Sambil menutup telinganya rapat-rapat ia memanggil-manggil siluman yang ia kenal.
“Niao!”
Kemudian Niao muncul dari ekor naga. Ia berpegangan di sana dengan tubuh kehitaman. Sosoknya jauh lebih dari apa yang sebelumnya Yongchun lihat.
Siluman itu terlihat mengerikan.
“Bukankah sudah aku bilang sebelumnya? Pikirkan apa yang bisa kau lakukan! Kontrol auramu di sini dengan begitu kau tak perlu repot-repot mengurusi hidup banyak orang di duniamu nanti!” kata Niao bersuara keras.
“Apa hubungannya itu dengan aura milikku?!”
“Karena aura itu, kau jadi banyak diincar bukan? Jadi setidaknya cobalah untuk mengontrolnya!” ucapnya dengan tegas seraya ia kembali menyerang naga itu dengan cakar di kaki.
__ADS_1
Dibilang begitu pun pasti terdengar sangat mudah namun bagi Yongchun, mengontrol sebagian besar kekuatannya sendiri itu cukup sulit. Sudah sejak lama ia tak memikirkan hal itu, dan begitu sampai ke wilayah timur laut ia pun akhirnya mengerti.
Tentang betapa pentingnya mengontrol kekuatan sehingga aura dan tenaga dalam itu tak berangsur-angsur keluar terus-menerus.
Kemudian suara nyaring itu kembali, nampaknya naga ular kewalahan dengan Niao yang jauh lebih kecil darinya. Terus saja, Niao mengepakkan sayap dan membuat hempasan angin menyayat tubuh si naga itu.
Rintihan terdengar seiring waktu, dan naga pun kembali berenang masuk. Niatnya bukan untuk menghindari melainkan agar ia dapat menyergap secara dadakan.
Lautan api itu sekali lagi terbelah, goncangan kuat juga semakin terasa lebih kuat. Detik demi detik, tubuh Niao terkena hamburan dan percikan dari lautan api tersebut.
Naga merasa senang dan sekali lagi melakukannya namun Niao takkan diam mematung, ia segera terbang menuju kepala si naga dan menyerang dengan kepakan sayap yang jauh lebih kuat.
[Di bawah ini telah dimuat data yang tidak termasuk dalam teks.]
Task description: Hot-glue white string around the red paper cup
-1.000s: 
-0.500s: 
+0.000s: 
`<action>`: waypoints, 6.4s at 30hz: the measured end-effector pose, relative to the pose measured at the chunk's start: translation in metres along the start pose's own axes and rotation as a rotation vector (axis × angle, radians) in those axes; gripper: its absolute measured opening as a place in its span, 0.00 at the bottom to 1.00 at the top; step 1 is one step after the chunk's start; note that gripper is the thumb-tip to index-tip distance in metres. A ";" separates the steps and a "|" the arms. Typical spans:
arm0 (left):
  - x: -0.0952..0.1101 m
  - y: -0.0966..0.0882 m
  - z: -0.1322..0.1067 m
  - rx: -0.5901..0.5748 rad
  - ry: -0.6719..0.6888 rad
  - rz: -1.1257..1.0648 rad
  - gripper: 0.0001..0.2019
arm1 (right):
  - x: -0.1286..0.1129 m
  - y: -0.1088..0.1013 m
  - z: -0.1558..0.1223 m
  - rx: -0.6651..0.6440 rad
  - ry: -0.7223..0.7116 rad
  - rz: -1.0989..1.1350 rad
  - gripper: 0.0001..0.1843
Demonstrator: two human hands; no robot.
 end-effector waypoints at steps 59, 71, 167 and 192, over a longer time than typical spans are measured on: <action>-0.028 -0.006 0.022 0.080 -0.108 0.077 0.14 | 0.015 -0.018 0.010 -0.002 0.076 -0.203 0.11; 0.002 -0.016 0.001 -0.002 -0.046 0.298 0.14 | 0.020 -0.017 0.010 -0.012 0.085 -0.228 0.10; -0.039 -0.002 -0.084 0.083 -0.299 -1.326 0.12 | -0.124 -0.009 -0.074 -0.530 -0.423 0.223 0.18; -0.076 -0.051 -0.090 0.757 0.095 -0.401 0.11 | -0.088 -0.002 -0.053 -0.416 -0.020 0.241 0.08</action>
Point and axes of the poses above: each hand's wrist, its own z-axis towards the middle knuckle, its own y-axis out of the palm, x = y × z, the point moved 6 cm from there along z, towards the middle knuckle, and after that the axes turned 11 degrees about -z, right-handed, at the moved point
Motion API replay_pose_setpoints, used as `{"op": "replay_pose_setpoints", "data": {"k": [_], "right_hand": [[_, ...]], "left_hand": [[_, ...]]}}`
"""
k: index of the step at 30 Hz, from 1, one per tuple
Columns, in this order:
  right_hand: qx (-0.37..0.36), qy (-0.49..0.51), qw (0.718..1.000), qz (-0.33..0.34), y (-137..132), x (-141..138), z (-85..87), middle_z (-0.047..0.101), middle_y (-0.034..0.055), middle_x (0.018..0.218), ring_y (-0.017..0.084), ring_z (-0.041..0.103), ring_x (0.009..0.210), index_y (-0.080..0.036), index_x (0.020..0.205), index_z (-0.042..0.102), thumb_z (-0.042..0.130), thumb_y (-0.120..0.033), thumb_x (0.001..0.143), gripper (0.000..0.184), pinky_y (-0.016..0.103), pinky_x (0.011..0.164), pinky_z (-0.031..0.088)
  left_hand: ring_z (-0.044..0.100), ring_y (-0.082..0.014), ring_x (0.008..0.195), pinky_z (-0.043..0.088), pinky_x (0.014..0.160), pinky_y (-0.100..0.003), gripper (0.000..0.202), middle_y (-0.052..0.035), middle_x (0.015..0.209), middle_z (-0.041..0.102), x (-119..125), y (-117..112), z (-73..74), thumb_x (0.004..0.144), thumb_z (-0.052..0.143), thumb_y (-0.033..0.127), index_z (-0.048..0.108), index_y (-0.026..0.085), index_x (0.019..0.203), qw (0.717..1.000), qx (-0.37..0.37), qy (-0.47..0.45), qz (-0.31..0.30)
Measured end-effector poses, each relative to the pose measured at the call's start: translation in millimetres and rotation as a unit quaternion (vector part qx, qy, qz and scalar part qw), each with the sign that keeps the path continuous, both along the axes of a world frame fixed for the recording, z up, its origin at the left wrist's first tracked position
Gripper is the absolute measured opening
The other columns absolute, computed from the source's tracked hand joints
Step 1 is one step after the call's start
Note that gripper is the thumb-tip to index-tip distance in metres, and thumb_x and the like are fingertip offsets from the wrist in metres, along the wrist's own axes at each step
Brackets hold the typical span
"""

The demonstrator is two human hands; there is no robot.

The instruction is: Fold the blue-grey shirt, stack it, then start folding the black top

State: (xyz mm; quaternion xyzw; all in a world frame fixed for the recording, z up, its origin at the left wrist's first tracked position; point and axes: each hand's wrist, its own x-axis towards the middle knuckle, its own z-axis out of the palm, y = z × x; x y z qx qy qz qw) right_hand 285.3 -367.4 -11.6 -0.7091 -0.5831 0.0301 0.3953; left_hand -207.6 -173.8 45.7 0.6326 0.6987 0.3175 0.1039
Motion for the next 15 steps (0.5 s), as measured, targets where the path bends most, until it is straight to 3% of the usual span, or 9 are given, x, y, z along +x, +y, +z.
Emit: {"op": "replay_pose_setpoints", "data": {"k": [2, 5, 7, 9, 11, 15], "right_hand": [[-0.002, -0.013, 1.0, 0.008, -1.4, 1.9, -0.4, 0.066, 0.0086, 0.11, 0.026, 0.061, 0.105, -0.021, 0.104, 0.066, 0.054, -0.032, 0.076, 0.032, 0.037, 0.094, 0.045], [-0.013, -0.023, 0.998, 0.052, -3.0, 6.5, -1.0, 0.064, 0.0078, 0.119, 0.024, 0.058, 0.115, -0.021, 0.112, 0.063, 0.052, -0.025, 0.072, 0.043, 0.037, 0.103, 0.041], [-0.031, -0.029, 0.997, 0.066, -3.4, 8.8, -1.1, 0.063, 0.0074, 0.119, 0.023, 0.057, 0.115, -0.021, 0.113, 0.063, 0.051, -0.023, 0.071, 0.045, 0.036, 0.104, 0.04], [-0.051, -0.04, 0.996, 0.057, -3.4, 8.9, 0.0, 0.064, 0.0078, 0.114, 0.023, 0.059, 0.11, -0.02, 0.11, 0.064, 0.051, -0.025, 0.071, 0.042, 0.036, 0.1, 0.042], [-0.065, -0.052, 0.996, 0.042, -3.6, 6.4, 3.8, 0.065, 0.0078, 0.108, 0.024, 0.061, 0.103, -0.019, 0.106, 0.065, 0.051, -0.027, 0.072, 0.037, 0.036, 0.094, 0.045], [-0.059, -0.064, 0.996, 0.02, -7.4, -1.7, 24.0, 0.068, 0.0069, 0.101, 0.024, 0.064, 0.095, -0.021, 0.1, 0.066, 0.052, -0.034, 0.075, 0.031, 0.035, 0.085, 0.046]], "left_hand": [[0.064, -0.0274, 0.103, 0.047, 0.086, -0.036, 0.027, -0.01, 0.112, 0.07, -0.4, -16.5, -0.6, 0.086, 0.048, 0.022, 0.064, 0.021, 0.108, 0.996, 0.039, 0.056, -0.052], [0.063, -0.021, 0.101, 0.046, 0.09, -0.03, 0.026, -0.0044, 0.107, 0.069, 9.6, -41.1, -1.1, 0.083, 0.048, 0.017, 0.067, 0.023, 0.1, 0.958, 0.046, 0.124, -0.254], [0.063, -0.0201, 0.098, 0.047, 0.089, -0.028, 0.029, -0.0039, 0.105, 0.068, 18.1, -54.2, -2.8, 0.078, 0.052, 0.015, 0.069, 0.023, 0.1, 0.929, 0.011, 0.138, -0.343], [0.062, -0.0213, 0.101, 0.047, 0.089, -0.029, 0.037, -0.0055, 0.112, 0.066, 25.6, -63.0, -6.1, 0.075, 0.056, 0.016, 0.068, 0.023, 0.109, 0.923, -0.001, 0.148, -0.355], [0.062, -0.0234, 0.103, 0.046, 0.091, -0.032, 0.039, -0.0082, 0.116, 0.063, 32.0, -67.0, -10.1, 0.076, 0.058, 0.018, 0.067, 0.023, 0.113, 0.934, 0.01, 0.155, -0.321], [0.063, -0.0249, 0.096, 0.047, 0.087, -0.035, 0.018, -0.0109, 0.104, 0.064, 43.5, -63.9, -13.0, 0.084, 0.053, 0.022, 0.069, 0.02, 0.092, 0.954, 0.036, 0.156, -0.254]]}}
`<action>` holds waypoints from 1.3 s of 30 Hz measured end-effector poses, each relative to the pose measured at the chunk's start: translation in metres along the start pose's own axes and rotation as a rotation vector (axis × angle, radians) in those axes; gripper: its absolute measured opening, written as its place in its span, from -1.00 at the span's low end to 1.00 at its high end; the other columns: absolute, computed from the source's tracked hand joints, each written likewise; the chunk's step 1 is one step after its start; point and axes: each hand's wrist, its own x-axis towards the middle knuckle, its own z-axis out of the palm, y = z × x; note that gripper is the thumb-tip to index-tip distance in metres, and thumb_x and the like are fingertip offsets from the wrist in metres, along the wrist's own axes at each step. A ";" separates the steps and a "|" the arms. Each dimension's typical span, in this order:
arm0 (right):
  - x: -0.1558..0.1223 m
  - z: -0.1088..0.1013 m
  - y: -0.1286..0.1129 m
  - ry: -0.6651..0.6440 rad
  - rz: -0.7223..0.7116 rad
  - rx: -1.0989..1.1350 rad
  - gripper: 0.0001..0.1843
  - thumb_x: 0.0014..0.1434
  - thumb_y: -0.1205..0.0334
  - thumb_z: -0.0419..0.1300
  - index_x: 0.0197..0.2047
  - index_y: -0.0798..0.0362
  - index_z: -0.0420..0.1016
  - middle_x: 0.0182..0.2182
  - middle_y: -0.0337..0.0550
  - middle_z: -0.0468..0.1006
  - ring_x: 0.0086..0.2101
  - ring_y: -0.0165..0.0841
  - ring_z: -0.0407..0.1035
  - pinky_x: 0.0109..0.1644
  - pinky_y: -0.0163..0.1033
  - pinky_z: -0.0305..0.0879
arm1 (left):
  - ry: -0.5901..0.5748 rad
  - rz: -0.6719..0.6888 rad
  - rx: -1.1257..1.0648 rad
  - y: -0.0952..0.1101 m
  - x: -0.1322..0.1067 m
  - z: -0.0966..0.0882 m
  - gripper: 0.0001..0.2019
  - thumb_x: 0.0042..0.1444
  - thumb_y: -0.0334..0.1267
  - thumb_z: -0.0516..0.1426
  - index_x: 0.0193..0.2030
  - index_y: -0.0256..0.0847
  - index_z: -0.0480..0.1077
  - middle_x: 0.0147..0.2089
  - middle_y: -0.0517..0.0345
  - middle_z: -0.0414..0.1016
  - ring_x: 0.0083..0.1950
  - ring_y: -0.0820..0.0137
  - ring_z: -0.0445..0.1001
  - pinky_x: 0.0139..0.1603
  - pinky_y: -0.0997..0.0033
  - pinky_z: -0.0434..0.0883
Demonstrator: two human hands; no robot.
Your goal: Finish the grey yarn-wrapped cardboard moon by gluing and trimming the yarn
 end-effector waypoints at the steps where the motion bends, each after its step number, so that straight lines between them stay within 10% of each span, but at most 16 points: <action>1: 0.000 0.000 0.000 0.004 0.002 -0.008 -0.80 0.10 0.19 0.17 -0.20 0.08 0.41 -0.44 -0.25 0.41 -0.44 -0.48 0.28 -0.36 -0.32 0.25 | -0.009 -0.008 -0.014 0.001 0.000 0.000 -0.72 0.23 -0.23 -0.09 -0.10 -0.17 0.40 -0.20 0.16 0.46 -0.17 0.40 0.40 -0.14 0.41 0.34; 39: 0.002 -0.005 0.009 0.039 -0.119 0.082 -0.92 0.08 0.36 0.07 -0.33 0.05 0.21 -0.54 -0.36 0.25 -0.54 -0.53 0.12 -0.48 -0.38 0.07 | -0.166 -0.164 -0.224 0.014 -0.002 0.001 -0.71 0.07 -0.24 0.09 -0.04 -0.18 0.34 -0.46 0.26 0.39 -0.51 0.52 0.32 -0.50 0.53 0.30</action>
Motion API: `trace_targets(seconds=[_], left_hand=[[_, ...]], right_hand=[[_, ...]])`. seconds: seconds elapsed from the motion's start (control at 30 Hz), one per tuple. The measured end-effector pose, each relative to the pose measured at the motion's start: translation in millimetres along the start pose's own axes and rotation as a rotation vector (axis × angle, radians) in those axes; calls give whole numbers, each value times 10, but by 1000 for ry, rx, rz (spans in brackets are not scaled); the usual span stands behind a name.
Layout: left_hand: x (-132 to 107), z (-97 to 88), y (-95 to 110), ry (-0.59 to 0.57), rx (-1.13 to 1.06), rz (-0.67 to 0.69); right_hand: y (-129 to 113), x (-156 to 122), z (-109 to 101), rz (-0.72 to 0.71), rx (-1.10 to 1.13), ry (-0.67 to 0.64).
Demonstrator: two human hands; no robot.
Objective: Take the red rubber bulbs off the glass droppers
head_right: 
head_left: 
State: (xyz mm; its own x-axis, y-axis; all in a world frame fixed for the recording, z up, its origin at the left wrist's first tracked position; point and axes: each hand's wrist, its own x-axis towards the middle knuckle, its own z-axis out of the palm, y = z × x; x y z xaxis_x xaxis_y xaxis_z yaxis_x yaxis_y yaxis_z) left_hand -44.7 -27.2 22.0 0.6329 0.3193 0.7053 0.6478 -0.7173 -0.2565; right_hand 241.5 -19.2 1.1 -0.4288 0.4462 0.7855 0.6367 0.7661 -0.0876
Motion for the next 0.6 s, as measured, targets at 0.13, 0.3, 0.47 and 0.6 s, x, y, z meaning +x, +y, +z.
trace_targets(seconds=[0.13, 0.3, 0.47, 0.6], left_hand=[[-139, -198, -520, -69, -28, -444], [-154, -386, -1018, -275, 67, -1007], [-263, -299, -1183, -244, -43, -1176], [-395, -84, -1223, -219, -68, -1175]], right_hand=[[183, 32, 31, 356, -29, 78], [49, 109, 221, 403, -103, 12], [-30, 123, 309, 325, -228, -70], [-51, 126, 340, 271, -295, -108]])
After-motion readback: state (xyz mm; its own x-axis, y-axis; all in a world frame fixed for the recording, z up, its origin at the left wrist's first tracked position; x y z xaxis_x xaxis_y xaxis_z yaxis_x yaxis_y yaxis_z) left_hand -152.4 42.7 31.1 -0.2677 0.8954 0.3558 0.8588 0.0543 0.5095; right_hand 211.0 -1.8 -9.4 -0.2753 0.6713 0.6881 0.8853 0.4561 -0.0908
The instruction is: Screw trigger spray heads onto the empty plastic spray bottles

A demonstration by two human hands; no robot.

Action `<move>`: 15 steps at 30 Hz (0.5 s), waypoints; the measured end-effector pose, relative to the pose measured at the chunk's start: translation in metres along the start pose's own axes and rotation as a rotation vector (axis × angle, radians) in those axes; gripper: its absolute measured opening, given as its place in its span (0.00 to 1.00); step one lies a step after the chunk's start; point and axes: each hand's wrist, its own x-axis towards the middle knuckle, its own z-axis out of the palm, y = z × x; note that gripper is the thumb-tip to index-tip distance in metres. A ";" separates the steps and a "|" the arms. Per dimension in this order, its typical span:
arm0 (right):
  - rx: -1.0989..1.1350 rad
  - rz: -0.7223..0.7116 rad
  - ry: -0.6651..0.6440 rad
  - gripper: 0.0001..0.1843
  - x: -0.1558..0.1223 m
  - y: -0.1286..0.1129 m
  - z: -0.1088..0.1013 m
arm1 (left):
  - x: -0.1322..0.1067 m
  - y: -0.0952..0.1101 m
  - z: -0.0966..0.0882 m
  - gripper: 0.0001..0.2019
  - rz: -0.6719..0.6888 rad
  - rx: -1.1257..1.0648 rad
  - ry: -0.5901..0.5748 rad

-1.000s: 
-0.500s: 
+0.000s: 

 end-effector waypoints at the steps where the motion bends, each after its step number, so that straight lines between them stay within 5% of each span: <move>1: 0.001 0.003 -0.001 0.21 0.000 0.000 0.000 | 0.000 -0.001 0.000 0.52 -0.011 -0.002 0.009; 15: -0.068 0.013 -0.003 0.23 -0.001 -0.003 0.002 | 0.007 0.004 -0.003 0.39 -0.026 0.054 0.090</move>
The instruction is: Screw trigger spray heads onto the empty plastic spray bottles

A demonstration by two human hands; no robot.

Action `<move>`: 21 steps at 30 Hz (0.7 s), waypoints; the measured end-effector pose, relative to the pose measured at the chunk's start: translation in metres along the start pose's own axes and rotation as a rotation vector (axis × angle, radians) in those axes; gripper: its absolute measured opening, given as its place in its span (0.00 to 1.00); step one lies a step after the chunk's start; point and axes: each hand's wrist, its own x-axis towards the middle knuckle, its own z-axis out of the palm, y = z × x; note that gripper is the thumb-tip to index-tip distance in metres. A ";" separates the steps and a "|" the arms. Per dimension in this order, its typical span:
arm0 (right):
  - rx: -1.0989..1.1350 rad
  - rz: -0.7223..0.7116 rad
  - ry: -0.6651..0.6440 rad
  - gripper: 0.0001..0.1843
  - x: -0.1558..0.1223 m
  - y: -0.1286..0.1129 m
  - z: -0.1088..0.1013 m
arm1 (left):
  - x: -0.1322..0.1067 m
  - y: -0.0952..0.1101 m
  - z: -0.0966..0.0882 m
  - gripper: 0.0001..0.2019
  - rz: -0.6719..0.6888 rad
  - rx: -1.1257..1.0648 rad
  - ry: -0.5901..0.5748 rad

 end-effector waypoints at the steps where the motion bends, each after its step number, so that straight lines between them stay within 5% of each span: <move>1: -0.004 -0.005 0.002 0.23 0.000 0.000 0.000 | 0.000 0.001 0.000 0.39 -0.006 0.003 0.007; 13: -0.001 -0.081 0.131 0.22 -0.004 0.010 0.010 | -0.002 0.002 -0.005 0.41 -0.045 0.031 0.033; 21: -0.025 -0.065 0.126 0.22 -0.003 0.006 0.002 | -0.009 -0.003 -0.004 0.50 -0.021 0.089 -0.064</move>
Hamparan abu menghalangi pandangan Yongchun sesaat, terpaan angin pun membuat ia terdiam seraya memperhatikan.
Bekas luka dari gigi taring Niao akhirnya mulai menimbulkan reaksi. Sebab taring milik Niao adalah racun bagi mahluk neraka. Si naga ambruk di antara jembatan.
“Tak kusangka akan selama ini efeknya. Tak seperti biasanya,” gumam Niao, ia turun dan merapatkan sayapnya.
“Apa maksudmu?” tanya Yongchun tak mengerti.
“Tidak ada. Hanya saja efek dari racun yang kupunya berjalan lebih lambat.” Niao melirik Yongchun dengan sinis dan penuh curiga. “Jangan-jangan karena keberadaanmu?” pikirnya.
“Apa? Hei, lagipula bukankah kau tidak berniat untuk membunuhnya?”
“Ah, itu. Aku terburu-buru jadi mau tidak mau ya harus kulakukan. Cepat naik ke punggungku, kita akan pergi,” ujar Niao yang enggan memberitahukan ada apa sebenarnya.
Niao memberikan punggung untuk Yongchun agar menungganginya. Yongchun yang sedikit tidak mengerti serta juga menaruh rasa curiga pun hanya terdiam.
“Apa yang kau lakukan? Cepatlah, katanya kau ingin keluar dari sini?” tanya Niao yang tak sabaran.
Yongchun terdiam dengan mencuri-curi pandang terhadap apa yang terjadi pada si naga ular.